= Beginning of Section =

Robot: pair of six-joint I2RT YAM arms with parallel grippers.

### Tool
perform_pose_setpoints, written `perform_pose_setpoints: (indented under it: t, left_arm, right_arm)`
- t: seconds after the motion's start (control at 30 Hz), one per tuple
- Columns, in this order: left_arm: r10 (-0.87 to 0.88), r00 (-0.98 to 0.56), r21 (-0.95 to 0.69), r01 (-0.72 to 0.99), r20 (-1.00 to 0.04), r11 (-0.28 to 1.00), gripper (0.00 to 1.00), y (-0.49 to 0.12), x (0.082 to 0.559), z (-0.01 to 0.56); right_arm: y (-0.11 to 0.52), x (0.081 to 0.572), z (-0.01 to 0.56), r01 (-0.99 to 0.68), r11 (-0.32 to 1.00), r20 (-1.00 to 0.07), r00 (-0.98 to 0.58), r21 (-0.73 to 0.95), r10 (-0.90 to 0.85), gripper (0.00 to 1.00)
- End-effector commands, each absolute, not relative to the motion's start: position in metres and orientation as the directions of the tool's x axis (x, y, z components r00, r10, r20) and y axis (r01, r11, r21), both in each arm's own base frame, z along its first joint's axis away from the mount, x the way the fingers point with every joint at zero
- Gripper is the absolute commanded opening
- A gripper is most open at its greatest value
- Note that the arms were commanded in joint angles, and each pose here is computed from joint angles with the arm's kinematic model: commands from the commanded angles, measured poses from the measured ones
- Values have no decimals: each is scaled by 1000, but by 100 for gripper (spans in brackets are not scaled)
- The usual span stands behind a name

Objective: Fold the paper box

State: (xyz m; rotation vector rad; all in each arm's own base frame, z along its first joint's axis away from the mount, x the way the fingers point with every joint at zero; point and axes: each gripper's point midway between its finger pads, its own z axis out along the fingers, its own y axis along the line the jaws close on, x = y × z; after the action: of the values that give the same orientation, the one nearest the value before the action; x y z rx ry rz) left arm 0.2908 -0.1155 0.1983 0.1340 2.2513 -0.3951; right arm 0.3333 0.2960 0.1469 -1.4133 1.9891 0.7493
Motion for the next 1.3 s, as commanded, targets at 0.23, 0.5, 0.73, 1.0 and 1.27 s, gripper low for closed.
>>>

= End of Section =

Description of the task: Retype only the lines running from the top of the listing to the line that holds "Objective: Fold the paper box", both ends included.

Output for this exercise:
Robot: pair of six-joint I2RT YAM arms with parallel grippers.

### Tool
perform_pose_setpoints, written `perform_pose_setpoints: (indented under it: t, left_arm, right_arm)`
- t: seconds after the motion's start (control at 30 Hz), one per tuple
- Columns, in this order: left_arm: r10 (-0.87 to 0.88), r00 (-0.98 to 0.56), r21 (-0.95 to 0.69), r01 (-0.72 to 0.99), r20 (-1.00 to 0.04), r11 (-0.28 to 1.00), gripper (0.00 to 1.00), y (-0.49 to 0.12), x (0.082 to 0.559), z (-0.01 to 0.56); right_arm: y (-0.11 to 0.52), x (0.081 to 0.572), z (-0.01 to 0.56), r01 (-0.99 to 0.68), r11 (-0.32 to 1.00), r20 (-1.00 to 0.07), r00 (-0.98 to 0.58), r21 (-0.73 to 0.95), r10 (-0.90 to 0.85), gripper (0.00 to 1.00)
- End-effector commands, each absolute, not relative to the motion's start: position in metres and orientation as the directions of the tool's x axis (x, y, z components r00, r10, r20) and y axis (r01, r11, r21), both in each arm's own base frame, z along its first joint's axis away from the mount, x the way the fingers point with every joint at zero
- Gripper is the absolute commanded opening
- A gripper is most open at its greatest value
- Note that the arms were commanded in joint angles, and each pose here is computed from joint angles with the arm's kinematic model: commands from the commanded angles, measured poses from the measured ones
- Values have no decimals: each is scaled by 1000, but by 100 for gripper (spans in brackets are not scaled)
- The usual span stands behind a name

Objective: Fold the paper box

This answer is now finished.